Now that we have created the partitions we need it’s now time to go ahead and install Ubuntu to do this just double click on the “Install” icon on the desktop. Once that has loaded select your language type and click next and select the timezone that you are in, ok now select the type of keyboard that you use.

Ok now we should be on step 4 (Prepare disk space), select manual on this page and click the forward button. On the next page that appears select the EXT3 partition that we made and edit it and change the mount point to / in the drop down box. click ok and once back in the “Prepare Partitions” page tick the little box next to it in the format column. Skip the migrate users, unless you want to import you Windows user accounts. Fill out the information on page 6 and now get ready for the installer to copy the files to your hard disk. Here is a little video of me installing Ubuntu.

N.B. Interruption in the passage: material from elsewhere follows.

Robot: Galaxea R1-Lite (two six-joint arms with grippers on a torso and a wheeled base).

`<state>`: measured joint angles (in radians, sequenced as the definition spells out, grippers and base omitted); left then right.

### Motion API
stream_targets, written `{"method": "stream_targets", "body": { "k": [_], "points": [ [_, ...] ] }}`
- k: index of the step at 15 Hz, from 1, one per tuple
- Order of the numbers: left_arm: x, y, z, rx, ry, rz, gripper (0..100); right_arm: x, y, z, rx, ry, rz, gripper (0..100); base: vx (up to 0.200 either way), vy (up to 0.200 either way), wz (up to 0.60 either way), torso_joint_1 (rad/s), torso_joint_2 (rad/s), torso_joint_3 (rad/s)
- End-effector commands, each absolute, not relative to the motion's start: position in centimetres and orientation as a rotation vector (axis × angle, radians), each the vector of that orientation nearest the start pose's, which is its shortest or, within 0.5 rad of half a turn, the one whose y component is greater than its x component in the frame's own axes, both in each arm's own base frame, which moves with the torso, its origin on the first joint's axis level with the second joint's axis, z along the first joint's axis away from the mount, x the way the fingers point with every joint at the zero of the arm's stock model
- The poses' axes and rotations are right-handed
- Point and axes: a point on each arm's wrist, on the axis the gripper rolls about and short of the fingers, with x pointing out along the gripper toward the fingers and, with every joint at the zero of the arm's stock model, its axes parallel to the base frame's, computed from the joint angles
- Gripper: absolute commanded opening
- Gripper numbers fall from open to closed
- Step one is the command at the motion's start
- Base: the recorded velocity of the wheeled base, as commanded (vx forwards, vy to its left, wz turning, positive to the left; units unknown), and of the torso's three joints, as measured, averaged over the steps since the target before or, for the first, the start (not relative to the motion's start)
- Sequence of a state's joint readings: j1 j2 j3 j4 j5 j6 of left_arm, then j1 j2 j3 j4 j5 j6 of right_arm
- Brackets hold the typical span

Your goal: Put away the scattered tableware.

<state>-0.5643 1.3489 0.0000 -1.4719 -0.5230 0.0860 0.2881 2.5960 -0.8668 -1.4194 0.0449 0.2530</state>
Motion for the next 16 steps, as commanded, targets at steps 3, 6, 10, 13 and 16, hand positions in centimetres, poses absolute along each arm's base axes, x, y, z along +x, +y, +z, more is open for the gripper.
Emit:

Once everything is installed and you reboot you will probably be faced with the GRUB boot loader if you had Windows installed, if so just select which operating system you wish to use. If you didn’t have windows or another OS installed Ubuntu will run automatically.

Thats about all for now, if you have any questions please leave them in the comments section and I will do my best to answer them. I hope everything has been explained ok, the version of Ubuntu that was being installed is Feisty Fawn (7.04) several newer versions have been released since I wrote this guide, although much of the process hasn’t changed.